Vito Mancuso


Radici imolesi XIX, appunti per una Città della Follia. Vita e Verità in epoca postumana.

Interno della Basilique de Notre Dame de la Paix, Yamassoukrou, Costa d'Avorio

Cos’è l’anima? Come il Cristianesimo si confronta con la scienza e con ciò che essa può dire della vita?

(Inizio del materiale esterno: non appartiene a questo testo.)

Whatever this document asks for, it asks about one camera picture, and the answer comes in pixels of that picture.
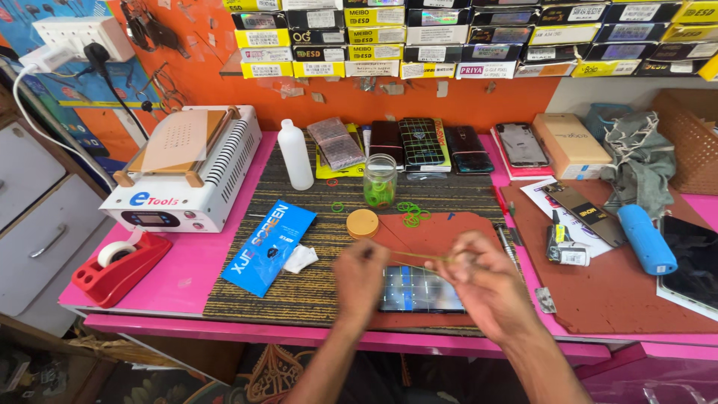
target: wooden basket
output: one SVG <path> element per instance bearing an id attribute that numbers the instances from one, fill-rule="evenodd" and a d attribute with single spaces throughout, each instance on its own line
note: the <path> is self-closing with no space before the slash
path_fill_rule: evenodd
<path id="1" fill-rule="evenodd" d="M 682 193 L 718 195 L 718 90 L 663 89 L 653 99 L 658 133 L 676 147 L 676 175 Z"/>

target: blue packaging
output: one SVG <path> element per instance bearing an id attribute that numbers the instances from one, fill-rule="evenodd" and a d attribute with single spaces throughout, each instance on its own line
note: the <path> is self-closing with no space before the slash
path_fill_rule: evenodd
<path id="1" fill-rule="evenodd" d="M 316 216 L 277 201 L 222 272 L 222 278 L 263 298 Z"/>

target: pink table
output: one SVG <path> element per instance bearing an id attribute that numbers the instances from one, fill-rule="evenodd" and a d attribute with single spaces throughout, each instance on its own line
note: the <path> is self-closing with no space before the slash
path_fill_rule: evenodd
<path id="1" fill-rule="evenodd" d="M 491 138 L 488 135 L 480 135 L 480 138 L 496 166 L 496 171 L 491 175 L 493 183 L 499 186 L 507 185 L 509 183 L 508 176 L 505 168 L 496 159 L 496 148 Z M 81 316 L 86 316 L 85 324 L 101 331 L 232 341 L 263 341 L 305 346 L 319 345 L 326 335 L 327 330 L 325 329 L 201 320 L 207 296 L 222 269 L 235 230 L 239 227 L 246 212 L 275 141 L 276 132 L 264 133 L 264 138 L 222 233 L 164 234 L 174 242 L 172 250 L 115 307 L 102 309 L 94 306 L 72 284 L 60 296 L 60 304 Z M 718 201 L 717 197 L 684 197 L 711 226 L 718 228 L 718 215 L 709 210 L 709 202 Z M 513 226 L 511 217 L 507 216 L 505 219 L 509 226 Z M 128 237 L 129 233 L 121 226 L 116 225 L 100 244 L 98 250 L 110 242 L 125 240 Z M 534 288 L 540 288 L 541 285 L 533 271 L 526 250 L 523 247 L 517 247 L 517 252 L 528 289 L 533 291 Z M 533 293 L 531 293 L 531 297 L 536 300 Z M 633 341 L 657 341 L 718 346 L 718 335 L 715 334 L 568 334 L 552 315 L 546 315 L 540 311 L 538 315 L 559 341 L 619 344 Z M 664 346 L 665 349 L 672 349 L 671 345 Z M 428 336 L 375 331 L 366 334 L 362 340 L 362 347 L 394 352 L 501 356 L 498 347 L 487 339 L 461 336 Z M 600 345 L 562 343 L 561 348 L 574 364 L 598 363 L 610 357 L 608 350 Z"/>

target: round wooden lid
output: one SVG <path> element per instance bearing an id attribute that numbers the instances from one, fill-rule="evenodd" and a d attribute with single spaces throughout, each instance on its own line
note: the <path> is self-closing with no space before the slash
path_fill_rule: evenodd
<path id="1" fill-rule="evenodd" d="M 379 231 L 379 218 L 369 209 L 357 209 L 347 217 L 347 231 L 351 237 L 373 237 Z"/>

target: hand
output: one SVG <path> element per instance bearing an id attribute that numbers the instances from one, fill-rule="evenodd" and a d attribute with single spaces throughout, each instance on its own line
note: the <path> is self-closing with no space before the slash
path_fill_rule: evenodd
<path id="1" fill-rule="evenodd" d="M 339 300 L 337 321 L 364 331 L 379 302 L 390 254 L 389 249 L 369 239 L 360 239 L 342 251 L 333 267 Z"/>
<path id="2" fill-rule="evenodd" d="M 450 262 L 426 262 L 452 284 L 471 319 L 499 346 L 545 331 L 508 255 L 480 231 L 461 233 Z"/>

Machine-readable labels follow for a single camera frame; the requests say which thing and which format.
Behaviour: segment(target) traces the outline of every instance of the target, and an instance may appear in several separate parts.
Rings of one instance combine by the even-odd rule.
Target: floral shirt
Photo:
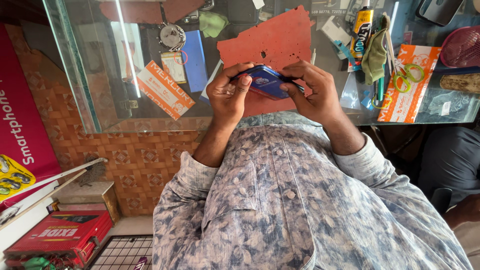
[[[238,127],[220,168],[182,153],[154,212],[155,270],[471,269],[367,135],[339,156],[319,124],[286,112]]]

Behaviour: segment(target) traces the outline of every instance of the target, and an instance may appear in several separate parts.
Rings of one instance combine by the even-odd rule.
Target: glue tube
[[[353,32],[355,32],[359,38],[355,40],[355,38],[352,37],[350,43],[350,53],[355,59],[357,65],[361,65],[363,54],[367,49],[367,44],[370,40],[370,32],[372,31],[372,21],[373,7],[370,6],[370,0],[363,0],[363,8],[357,11],[355,25],[353,26]]]

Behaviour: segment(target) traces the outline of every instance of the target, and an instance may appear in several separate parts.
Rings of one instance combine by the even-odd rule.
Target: man
[[[154,212],[154,269],[471,268],[423,193],[342,112],[325,71],[280,71],[312,89],[281,86],[311,121],[267,114],[235,129],[252,78],[229,81],[253,66],[207,87],[209,131]]]
[[[474,269],[480,270],[480,133],[464,127],[435,130],[423,151],[419,188],[429,197],[436,188],[452,190],[443,217]]]

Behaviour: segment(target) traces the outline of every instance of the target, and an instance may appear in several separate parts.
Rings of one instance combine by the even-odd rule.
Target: wire rack
[[[111,236],[87,270],[133,270],[141,257],[147,257],[142,270],[152,269],[153,235]]]

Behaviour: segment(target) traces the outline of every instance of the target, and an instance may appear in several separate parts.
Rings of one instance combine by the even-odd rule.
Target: yellow rubber band
[[[390,103],[392,103],[392,97],[391,97],[390,95],[388,95],[388,94],[384,94],[384,96],[387,96],[387,98],[390,98],[390,101],[387,103],[387,105],[385,105],[385,106],[383,106],[383,107],[377,107],[377,106],[375,106],[374,103],[373,103],[373,100],[375,99],[375,96],[373,96],[373,98],[372,98],[372,106],[373,106],[374,108],[377,108],[377,109],[385,109],[386,107],[388,107],[388,105],[390,105]]]

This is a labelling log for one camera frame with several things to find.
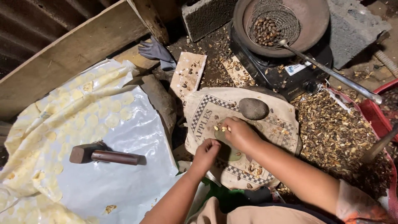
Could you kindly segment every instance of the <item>corrugated metal sheet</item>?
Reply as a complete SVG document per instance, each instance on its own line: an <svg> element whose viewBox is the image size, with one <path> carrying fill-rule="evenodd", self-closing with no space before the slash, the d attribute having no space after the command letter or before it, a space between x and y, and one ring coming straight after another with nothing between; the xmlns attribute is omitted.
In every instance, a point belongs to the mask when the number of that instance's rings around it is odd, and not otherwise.
<svg viewBox="0 0 398 224"><path fill-rule="evenodd" d="M117 0L0 0L0 78Z"/></svg>

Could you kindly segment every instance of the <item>hand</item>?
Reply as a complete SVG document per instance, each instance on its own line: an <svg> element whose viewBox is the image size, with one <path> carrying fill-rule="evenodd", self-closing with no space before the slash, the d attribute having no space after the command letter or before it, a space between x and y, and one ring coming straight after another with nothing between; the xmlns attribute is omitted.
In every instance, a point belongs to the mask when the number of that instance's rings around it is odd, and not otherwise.
<svg viewBox="0 0 398 224"><path fill-rule="evenodd" d="M243 120L237 117L227 117L222 124L227 127L225 138L232 143L238 150L247 153L253 148L253 144L261 142L257 133Z"/></svg>
<svg viewBox="0 0 398 224"><path fill-rule="evenodd" d="M200 176L200 178L204 177L206 172L209 171L214 164L220 148L221 144L217 140L211 138L206 139L198 149L196 149L195 157L188 171L195 176Z"/></svg>

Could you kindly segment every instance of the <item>hammer head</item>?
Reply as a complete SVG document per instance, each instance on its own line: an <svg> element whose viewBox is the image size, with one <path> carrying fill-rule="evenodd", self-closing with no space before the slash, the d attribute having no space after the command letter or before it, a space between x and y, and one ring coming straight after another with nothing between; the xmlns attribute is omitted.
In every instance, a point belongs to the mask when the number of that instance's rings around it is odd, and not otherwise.
<svg viewBox="0 0 398 224"><path fill-rule="evenodd" d="M95 150L106 151L108 147L102 141L95 142L92 144L77 145L72 148L70 153L69 161L71 163L89 163L93 161L91 155Z"/></svg>

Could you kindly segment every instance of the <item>gray glove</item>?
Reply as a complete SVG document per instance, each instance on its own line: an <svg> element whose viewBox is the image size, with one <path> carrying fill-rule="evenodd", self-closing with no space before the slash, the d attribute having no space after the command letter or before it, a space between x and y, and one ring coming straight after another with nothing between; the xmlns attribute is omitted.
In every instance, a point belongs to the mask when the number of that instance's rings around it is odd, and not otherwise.
<svg viewBox="0 0 398 224"><path fill-rule="evenodd" d="M138 53L141 56L150 60L160 60L160 67L162 70L171 71L177 66L176 61L173 59L170 52L159 43L154 36L150 37L151 43L141 41L142 46L138 46Z"/></svg>

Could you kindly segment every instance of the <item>checkered pattern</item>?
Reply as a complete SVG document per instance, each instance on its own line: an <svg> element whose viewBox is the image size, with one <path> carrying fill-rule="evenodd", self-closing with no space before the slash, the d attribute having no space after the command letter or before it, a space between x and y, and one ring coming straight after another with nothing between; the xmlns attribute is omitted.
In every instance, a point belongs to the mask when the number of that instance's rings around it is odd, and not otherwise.
<svg viewBox="0 0 398 224"><path fill-rule="evenodd" d="M206 94L202 98L202 101L199 104L199 107L196 109L195 115L192 118L191 127L192 127L192 131L193 132L195 132L196 125L198 124L199 119L200 119L200 117L201 117L201 115L202 115L202 113L203 113L203 111L204 111L204 109L205 109L205 107L206 107L208 102L214 103L215 105L222 106L222 107L225 107L225 108L230 109L230 110L234 110L236 112L239 112L239 108L238 108L237 105L235 107L232 107L232 103L220 100L220 99L218 99L218 98L216 98L214 96Z"/></svg>
<svg viewBox="0 0 398 224"><path fill-rule="evenodd" d="M219 159L216 159L216 164L215 164L218 168L223 169L224 171L231 173L235 176L239 176L242 179L245 179L251 183L255 183L257 185L261 185L261 186L266 186L270 181L272 181L275 177L268 173L268 176L266 179L261 179L261 178L256 178L255 176L249 174L249 173L243 173L242 170L233 167Z"/></svg>
<svg viewBox="0 0 398 224"><path fill-rule="evenodd" d="M288 134L284 133L282 144L281 144L281 147L289 148L290 141L291 141L292 136L293 136L293 130L294 130L293 124L292 123L288 123L288 122L286 122L284 120L279 120L278 121L277 118L271 117L271 116L267 116L264 119L264 121L268 122L268 123L271 123L271 124L274 124L274 125L277 125L279 127L283 127L285 130L287 130L289 132Z"/></svg>

Franca D’Agostini recensendo “La vita autentica”:

“Abbiamo così un’introduzione perfettamente laica, e più precisamente filosofica, alla vita spirituale, e al suo primato. L’uomo autentico che Mancuso propone è l’uomo filosofico: l’uomo che pensa, discute, rivede continuamente le proprie credenze, in funzione della verità, del bene, della giustizia (e non di ciò che la communis opinio chiama vero, buono, giusto). È un’ipotesi di buona vita che era già presente nei greci, e che la filosofia di ogni epoca ha ricostruito e riproposto, infinitamente, con linguaggi diversi, da Socrate a Hannah Arendt. La ricezione di questa immagine è stata contrastata, prima dalla religione, poi dalla scienza, e oggi è messa a tacere dal clamore confuso di scienza e fede, alle prese con nuovi, irrilevanti conflitti. Il fatto che Mancuso, teologo intelligente e aperto, sia giunto a proporci oggi proprio questa immagine, ci dice che i tempi sono maturi. Nella disgraziata inautenticità dell’Italia, terra di raccomandazioni e corruzione, forse sta preparandosi un ritorno alla buona filosofia, finalmente libera dal minuetto irrilevante delle guerre culturali” (“La Stampa Tuttolibri”, 19 dicembre 2009).